# What the exercise asks:
Word for word, please restate the lines from the beginning of the data through the line in which "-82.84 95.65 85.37" appears.

Given information Start Marker

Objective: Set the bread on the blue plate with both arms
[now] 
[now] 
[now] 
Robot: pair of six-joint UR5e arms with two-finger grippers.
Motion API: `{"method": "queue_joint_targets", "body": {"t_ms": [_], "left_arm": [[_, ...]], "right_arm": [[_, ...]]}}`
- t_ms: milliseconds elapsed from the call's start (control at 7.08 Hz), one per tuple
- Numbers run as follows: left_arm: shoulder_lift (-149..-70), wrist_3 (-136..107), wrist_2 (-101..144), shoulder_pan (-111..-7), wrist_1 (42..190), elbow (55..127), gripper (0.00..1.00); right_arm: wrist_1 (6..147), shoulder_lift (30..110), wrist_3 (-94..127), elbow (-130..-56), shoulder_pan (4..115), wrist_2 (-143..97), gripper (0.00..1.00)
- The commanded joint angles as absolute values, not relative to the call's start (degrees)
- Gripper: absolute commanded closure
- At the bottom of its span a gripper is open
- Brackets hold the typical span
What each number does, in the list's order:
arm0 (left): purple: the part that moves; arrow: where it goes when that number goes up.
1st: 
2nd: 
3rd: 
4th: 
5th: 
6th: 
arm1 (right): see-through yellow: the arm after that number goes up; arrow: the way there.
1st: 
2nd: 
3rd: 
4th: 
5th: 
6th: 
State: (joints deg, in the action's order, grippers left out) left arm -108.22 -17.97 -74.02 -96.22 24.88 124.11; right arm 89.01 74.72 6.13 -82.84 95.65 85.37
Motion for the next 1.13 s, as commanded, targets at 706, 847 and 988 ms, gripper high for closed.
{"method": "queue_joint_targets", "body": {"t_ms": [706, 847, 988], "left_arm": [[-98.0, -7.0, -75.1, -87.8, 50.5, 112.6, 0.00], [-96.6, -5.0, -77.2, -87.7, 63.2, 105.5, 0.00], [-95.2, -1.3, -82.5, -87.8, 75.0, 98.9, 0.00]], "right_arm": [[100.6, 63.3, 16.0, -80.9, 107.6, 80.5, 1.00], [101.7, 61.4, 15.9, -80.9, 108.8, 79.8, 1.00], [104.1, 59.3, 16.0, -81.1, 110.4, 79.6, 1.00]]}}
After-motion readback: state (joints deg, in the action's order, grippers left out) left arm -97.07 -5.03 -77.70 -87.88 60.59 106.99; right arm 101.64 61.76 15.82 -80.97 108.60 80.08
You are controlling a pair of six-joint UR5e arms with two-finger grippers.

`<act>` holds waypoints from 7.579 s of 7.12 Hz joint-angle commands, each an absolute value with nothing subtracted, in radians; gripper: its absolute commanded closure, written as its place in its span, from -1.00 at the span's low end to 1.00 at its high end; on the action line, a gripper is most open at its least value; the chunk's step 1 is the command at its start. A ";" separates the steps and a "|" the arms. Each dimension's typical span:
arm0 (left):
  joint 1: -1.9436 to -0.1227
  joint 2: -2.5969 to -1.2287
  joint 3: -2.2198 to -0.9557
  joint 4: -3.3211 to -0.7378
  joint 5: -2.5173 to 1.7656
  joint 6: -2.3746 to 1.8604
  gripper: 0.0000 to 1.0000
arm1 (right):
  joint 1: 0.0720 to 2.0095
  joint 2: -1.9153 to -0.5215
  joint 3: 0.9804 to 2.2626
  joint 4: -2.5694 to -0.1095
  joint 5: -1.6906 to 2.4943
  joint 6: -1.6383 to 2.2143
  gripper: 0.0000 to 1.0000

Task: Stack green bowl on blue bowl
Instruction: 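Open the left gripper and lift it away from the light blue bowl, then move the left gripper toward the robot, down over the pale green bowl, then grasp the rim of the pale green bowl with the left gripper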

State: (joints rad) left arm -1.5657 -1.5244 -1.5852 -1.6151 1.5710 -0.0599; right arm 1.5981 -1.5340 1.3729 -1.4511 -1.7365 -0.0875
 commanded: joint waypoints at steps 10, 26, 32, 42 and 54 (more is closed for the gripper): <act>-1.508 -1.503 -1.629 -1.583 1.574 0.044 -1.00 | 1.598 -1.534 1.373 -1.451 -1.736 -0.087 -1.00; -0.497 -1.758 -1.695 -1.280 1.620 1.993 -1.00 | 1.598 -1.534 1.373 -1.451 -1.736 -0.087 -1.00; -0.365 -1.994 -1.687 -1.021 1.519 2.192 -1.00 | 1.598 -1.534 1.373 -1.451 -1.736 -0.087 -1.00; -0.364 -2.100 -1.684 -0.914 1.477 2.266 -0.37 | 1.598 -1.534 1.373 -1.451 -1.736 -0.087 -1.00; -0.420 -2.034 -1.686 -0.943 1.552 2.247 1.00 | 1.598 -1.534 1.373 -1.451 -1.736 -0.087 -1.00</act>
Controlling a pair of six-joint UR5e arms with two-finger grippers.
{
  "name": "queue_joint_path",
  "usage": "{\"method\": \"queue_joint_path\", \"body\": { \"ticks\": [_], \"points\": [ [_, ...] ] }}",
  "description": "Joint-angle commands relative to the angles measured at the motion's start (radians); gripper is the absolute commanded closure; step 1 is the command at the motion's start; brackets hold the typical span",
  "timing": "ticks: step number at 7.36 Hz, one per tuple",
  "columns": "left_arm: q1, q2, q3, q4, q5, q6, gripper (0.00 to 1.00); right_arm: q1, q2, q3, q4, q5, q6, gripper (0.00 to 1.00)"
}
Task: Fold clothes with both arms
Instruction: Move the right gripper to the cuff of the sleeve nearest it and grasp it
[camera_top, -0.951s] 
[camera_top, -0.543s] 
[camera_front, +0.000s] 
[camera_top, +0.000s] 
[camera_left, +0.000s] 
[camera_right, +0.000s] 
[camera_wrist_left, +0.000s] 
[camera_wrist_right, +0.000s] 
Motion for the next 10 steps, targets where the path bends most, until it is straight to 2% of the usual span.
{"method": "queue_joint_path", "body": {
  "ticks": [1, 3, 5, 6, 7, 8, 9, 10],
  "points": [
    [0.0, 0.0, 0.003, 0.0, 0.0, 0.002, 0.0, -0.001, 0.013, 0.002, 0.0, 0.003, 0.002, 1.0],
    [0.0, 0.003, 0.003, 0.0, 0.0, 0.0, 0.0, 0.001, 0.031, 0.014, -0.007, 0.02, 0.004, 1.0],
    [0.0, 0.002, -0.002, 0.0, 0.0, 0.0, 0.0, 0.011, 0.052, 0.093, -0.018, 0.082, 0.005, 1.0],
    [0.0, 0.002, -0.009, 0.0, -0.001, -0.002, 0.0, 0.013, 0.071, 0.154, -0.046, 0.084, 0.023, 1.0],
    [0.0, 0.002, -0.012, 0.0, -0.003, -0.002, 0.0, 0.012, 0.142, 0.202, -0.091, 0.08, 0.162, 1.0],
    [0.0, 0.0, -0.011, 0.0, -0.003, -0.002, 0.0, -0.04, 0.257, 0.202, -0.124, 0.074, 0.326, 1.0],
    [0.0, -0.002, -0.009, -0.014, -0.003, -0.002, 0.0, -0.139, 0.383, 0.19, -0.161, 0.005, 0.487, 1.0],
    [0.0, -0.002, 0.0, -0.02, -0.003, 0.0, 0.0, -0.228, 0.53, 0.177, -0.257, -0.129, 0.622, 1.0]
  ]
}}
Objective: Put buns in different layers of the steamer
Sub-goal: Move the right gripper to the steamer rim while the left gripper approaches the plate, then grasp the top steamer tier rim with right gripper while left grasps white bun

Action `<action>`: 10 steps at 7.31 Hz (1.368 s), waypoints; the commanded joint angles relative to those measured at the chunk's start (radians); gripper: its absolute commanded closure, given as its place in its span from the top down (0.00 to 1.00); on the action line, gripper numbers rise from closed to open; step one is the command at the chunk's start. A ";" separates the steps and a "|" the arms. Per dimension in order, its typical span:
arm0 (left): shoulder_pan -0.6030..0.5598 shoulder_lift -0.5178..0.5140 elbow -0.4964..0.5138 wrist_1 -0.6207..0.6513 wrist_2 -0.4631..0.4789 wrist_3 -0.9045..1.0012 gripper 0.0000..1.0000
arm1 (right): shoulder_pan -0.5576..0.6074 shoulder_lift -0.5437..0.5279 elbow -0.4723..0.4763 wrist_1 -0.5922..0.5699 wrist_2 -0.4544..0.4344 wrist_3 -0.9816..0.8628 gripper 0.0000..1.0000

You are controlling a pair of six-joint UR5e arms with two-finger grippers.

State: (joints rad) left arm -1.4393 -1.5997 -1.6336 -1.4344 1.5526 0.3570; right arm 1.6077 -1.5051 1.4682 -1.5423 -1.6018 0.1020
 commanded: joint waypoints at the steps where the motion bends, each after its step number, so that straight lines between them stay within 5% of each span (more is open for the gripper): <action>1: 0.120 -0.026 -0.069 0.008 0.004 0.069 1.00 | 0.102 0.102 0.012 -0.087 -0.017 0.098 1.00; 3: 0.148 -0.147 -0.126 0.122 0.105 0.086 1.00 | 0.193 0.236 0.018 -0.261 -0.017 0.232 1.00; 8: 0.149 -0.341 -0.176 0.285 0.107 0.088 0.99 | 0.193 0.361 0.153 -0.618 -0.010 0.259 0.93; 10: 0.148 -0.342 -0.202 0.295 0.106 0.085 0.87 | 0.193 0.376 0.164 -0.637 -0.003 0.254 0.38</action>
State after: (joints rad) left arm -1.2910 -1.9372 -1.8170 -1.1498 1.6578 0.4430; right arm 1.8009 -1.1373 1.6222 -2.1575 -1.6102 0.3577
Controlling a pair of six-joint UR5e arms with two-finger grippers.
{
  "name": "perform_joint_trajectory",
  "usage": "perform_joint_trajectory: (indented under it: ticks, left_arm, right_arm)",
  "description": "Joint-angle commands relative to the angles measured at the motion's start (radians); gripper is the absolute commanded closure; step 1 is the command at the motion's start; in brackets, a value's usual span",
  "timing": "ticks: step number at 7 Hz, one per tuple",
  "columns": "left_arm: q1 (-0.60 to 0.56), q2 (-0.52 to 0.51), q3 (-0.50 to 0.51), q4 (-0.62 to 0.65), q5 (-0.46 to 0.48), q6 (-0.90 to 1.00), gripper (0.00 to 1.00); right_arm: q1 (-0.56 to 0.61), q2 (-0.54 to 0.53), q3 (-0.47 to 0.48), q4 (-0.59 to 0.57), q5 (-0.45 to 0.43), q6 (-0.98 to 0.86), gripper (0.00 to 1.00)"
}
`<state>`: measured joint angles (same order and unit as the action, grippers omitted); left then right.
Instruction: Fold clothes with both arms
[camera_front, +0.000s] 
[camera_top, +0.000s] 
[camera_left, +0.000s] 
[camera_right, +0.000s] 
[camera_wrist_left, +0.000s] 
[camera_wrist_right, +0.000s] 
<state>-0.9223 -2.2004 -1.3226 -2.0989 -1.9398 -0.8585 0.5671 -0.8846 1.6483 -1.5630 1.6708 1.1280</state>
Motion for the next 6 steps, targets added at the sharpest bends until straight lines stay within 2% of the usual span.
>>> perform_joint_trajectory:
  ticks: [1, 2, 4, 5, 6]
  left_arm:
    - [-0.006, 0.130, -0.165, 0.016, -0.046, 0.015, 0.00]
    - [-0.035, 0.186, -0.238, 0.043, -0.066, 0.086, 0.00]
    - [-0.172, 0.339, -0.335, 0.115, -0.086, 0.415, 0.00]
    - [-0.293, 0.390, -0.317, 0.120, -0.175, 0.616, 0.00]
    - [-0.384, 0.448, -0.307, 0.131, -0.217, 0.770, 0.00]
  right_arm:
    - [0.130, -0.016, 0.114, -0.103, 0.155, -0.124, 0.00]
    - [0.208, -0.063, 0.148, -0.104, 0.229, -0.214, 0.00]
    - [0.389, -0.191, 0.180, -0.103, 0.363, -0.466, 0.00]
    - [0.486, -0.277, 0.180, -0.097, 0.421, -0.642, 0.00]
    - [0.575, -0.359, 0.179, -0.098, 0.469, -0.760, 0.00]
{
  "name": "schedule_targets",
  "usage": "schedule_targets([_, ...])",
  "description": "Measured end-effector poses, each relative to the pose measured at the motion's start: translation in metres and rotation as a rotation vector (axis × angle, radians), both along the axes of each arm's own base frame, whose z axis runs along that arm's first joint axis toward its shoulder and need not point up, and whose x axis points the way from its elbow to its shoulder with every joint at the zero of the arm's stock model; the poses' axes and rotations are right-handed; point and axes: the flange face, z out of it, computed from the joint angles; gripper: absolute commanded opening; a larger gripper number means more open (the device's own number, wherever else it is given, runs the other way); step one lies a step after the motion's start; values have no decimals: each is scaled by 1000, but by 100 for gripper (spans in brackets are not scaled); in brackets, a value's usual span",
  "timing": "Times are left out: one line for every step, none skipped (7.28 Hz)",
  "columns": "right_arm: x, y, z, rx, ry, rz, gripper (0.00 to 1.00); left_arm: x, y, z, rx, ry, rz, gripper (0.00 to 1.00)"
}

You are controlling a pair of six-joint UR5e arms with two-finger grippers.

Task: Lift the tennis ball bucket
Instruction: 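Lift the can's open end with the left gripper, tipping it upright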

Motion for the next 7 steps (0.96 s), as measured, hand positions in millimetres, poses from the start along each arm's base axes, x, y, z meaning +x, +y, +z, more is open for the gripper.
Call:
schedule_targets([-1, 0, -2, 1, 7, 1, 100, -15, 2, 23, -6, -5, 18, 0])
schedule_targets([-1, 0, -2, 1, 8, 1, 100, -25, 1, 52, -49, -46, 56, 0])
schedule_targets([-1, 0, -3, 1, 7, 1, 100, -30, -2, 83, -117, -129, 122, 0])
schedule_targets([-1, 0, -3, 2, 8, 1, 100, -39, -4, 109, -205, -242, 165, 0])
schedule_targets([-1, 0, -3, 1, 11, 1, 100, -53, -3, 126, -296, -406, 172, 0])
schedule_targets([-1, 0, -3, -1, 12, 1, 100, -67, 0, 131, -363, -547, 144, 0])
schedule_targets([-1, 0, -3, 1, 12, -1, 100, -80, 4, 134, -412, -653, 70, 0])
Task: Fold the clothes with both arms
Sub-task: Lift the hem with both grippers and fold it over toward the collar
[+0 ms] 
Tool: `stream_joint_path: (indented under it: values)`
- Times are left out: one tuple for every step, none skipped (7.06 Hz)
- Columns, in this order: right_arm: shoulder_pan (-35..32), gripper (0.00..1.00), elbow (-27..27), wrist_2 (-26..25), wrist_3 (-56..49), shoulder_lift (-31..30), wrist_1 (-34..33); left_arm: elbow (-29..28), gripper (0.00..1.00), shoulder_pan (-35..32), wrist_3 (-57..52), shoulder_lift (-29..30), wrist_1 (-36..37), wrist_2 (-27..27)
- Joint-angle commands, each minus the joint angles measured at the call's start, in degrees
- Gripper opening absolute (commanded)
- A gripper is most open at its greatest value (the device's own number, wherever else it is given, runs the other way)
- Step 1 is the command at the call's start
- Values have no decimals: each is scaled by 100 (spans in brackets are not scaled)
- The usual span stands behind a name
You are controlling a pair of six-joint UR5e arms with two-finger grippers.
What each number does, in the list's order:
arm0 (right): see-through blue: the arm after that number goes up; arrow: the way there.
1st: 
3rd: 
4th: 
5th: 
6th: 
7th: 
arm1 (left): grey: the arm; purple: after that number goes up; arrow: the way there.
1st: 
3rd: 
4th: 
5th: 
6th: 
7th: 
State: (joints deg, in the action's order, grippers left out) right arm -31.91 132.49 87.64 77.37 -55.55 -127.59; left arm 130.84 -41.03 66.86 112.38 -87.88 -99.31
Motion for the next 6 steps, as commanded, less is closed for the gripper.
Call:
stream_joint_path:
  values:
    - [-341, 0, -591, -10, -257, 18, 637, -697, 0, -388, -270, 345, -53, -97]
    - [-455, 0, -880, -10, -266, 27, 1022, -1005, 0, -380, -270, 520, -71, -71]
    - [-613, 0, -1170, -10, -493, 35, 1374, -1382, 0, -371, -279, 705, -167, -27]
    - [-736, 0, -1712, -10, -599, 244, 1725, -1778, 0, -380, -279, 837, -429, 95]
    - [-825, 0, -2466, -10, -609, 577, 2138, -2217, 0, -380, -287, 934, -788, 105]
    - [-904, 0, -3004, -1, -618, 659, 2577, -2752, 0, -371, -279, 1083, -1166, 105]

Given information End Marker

# Your solution:
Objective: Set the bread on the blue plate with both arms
[now] 
[now] 
[now] 
Robot: pair of six-joint UR5e arms with two-finger grippers.
Motion API: `{"method": "queue_joint_targets", "body": {"t_ms": [_], "left_arm": [[_, ...]], "right_arm": [[_, ...]]}}`
- t_ms: milliseconds elapsed from the call's start (control at 7.08 Hz), one per tuple
- Numbers run as follows: left_arm: shoulder_lift (-149..-70), wrist_3 (-136..107), wrist_2 (-101..144), shoulder_pan (-111..-7), wrist_1 (42..190), elbow (55..127), gripper (0.00..1.00); right_arm: wrist_1 (6..147), shoulder_lift (30..110), wrist_3 (-94..127), elbow (-130..-56), shoulder_pan (4..115), wrist_2 (-143..97), gripper (0.00..1.00)
- The commanded joint angles as absolute values, not relative to the call's start (degrees)
- Gripper: absolute commanded closure
- At the bottom of its span a gripper is open
- Brackets hold the typical span
What each number does, in the list's order:
arm0 (left): purple: the part that moves; arrow: where it goes when that number goes up.
1st: 
2nd: 
3rd: 
4th: 
5th: 
6th: 
arm1 (right): see-through yellow: the arm after that number goes up; arrow: the way there.
1st: 
2nd: 
3rd: 
4th: 
5th: 
6th: 
State: (joints deg, in the action's order, grippers left out) left arm -108.22 -17.97 -74.02 -96.22 24.88 124.11; right arm 89.01 74.72 6.13 -82.84 95.65 85.37

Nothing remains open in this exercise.